Chi ha ricevuto la diagnosi dovrebbe informare medici, dentisti, farmacisti e personale ospedaliero, in particolare prima di un intervento, di una vaccinazione o dell’inizio di una nuova terapia. Non bisogna però sospendere autonomamente farmaci o rinunciare a vaccini e trattamenti necessari: nei casi dubbi l’allergologo può verificare la composizione, valutare alternative e stabilire eventuali precauzioni.
Stile di vita e follow-up
È utile leggere con attenzione le etichette, riconoscere gli ingredienti di origine animale e portare con sé il piano di emergenza e gli eventuali autoiniettori. Alcol, attività fisica intensa e farmaci antinfiammatori non steroidei possono favorire o aggravare una reazione in prossimità di un’esposizione, ma evitarli non rende sicuro consumare intenzionalmente l’alimento responsabile.
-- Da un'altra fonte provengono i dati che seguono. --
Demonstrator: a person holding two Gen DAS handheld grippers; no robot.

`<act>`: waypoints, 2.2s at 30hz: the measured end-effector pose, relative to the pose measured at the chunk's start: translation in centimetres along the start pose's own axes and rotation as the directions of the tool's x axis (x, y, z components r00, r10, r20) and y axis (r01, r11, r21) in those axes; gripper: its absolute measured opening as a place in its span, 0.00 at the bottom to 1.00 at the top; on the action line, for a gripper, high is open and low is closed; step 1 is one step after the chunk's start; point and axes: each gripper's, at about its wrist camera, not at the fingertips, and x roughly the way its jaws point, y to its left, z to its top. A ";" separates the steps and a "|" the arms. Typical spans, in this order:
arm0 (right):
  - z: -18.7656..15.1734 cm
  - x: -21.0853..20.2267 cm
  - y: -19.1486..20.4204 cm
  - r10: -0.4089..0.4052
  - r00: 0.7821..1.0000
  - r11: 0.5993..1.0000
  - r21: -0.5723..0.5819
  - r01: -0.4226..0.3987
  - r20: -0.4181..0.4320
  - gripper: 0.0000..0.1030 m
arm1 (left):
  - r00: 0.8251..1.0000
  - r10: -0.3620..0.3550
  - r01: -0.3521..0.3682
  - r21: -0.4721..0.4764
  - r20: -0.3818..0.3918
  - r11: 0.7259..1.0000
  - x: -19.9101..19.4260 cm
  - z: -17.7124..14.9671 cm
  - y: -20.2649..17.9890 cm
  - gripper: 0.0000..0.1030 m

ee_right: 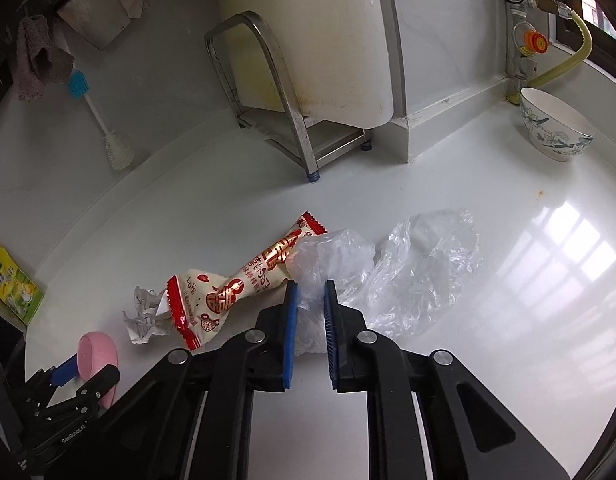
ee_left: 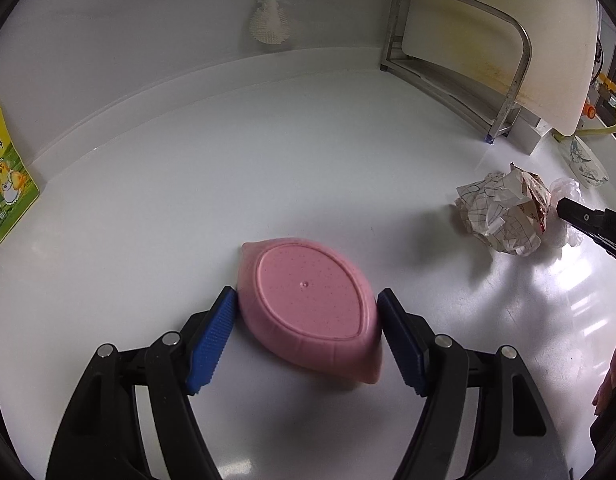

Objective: Collect trash
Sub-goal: 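Carry the pink bowl and plastic bag over the grey bin with both tools, then open both tools to drop the bowl and bag into the bin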

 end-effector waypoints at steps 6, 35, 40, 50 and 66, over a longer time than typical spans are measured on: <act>-1.4 -2.3 -0.3 0.028 1.000 0.999 0.036 -0.028 0.010 0.11 | 1.000 -0.006 0.006 0.014 0.008 1.000 -1.1 -0.7 -0.2 0.68; -18.5 -20.1 -2.1 0.113 0.992 0.992 0.053 -0.110 -0.050 0.11 | 0.997 -0.060 0.051 0.149 0.057 0.988 -16.6 -12.6 -7.2 0.68; -22.3 -23.5 -4.1 0.121 0.990 0.991 0.067 -0.116 -0.071 0.11 | 0.995 -0.083 0.074 0.174 0.047 0.982 -19.6 -16.3 -9.2 0.68; -29.0 -27.6 -6.2 0.152 0.979 0.988 0.059 -0.145 -0.139 0.11 | 0.989 -0.147 0.142 0.230 0.008 0.963 -22.9 -23.8 -13.2 0.68; -34.8 -26.4 -7.9 0.186 0.944 0.982 0.095 -0.166 -0.274 0.12 | 0.976 -0.179 0.211 0.318 -0.126 0.924 -20.0 -30.0 -16.2 0.68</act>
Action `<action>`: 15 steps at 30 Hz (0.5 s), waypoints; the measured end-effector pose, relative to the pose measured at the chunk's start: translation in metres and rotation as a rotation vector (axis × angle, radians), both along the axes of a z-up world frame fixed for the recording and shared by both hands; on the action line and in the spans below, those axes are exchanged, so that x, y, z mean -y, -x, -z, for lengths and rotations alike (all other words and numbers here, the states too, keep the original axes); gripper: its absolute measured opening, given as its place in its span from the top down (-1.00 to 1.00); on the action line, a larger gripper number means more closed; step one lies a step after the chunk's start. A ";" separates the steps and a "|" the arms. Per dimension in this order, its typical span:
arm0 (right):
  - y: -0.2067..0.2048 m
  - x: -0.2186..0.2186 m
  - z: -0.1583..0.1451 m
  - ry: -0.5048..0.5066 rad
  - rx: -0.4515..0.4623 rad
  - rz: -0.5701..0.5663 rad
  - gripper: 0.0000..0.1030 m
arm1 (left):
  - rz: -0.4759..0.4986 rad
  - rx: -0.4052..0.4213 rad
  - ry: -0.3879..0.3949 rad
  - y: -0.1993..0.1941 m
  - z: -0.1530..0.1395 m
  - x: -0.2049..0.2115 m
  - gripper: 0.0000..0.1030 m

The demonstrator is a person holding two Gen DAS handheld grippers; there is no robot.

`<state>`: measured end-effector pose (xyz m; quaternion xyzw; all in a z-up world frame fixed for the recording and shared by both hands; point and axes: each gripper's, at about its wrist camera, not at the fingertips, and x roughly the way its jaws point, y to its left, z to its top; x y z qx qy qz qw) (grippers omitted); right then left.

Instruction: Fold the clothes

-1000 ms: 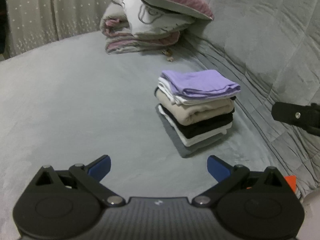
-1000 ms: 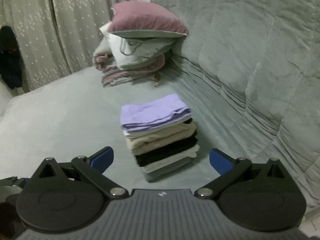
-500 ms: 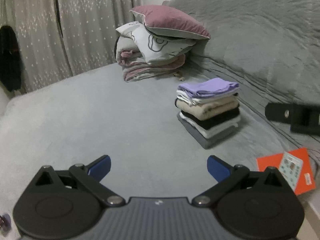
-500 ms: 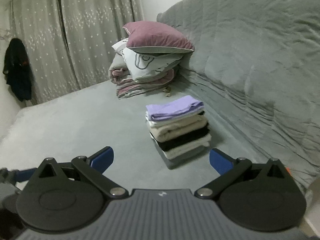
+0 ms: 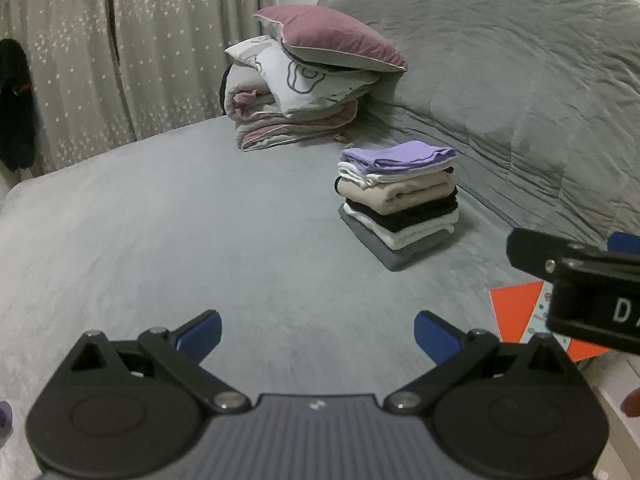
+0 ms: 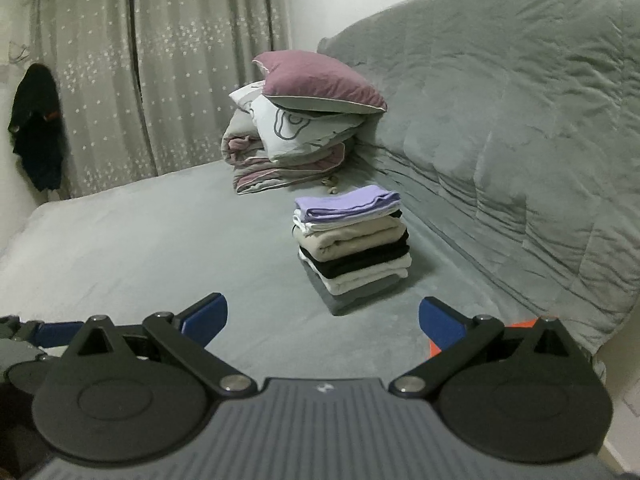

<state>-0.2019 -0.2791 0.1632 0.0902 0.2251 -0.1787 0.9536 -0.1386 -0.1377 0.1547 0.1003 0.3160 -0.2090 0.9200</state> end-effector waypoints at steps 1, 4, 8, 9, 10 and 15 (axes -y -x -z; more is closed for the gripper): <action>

Prevenire nuovi morsi di zecca è una parte essenziale della gestione, perché ulteriori morsi possono aumentare la sensibilizzazione. In alcune persone le IgE diminuiscono nel tempo e può svilupparsi una maggiore tolleranza, soprattutto in assenza di nuove punture; in altre, invece, l’allergia persiste. L’andamento può essere controllato periodicamente dall’allergologo, ma un miglioramento degli esami non autorizza a reintrodurre autonomamente carne o altri prodotti esclusi.
Non esistono protocolli di desensibilizzazione o farmaci biologici approvati specificamente per questa sindrome. Le esperienze di immunoterapia orale sono ancora limitate e non rappresentano un trattamento standard. Qualsiasi eventuale reintroduzione deve essere decisa dallo specialista sulla base della storia clinica, degli esami e del rapporto tra benefici e rischi.
Quanto è frequente?
La frequenza esatta dell’allergia all’alfa-gal non è nota e varia in base alla diffusione delle zecche associate alla sensibilizzazione. Negli Stati Uniti sono stati identificati oltre 110.000 casi sospetti tra il 2010 e il 2022 e le stime indicano che le persone interessate potrebbero essere fino a 450.000. Queste cifre non corrispondono tuttavia a diagnosi tutte clinicamente confermate.
In Europa, Italia compresa, sono stati descritti casi e aree con una significativa presenza di IgE anti-alfa-gal. La positività degli anticorpi è però più frequente della sindrome con sintomi, perciò non permette da sola di calcolare quanti pazienti siano effettivamente allergici.
La condizione è probabilmente sottodiagnosticata, sia per la latenza temporale e la variabilità dei sintomi, sia perché non tutti i professionisti sanitari la riconoscono tempestivamente.
Come prevenirla?
La prevenzione si basa essenzialmente sulla protezione dai morsi di zecca, in particolare:
- indossando abiti lunghi e chiari durante le attività all’aperto;
- usando repellenti efficaci, come DEET o icaridina, secondo le istruzioni del prodotto;
- controllando accuratamente pelle, capelli, abiti e attrezzatura dopo escursioni in zone a rischio;
- rimuovendo appena possibile eventuali zecche con una pinzetta a punta fine, afferrandole vicino alla cute e tirando con decisione e in modo continuo, senza schiacciarle né applicare sostanze irritanti.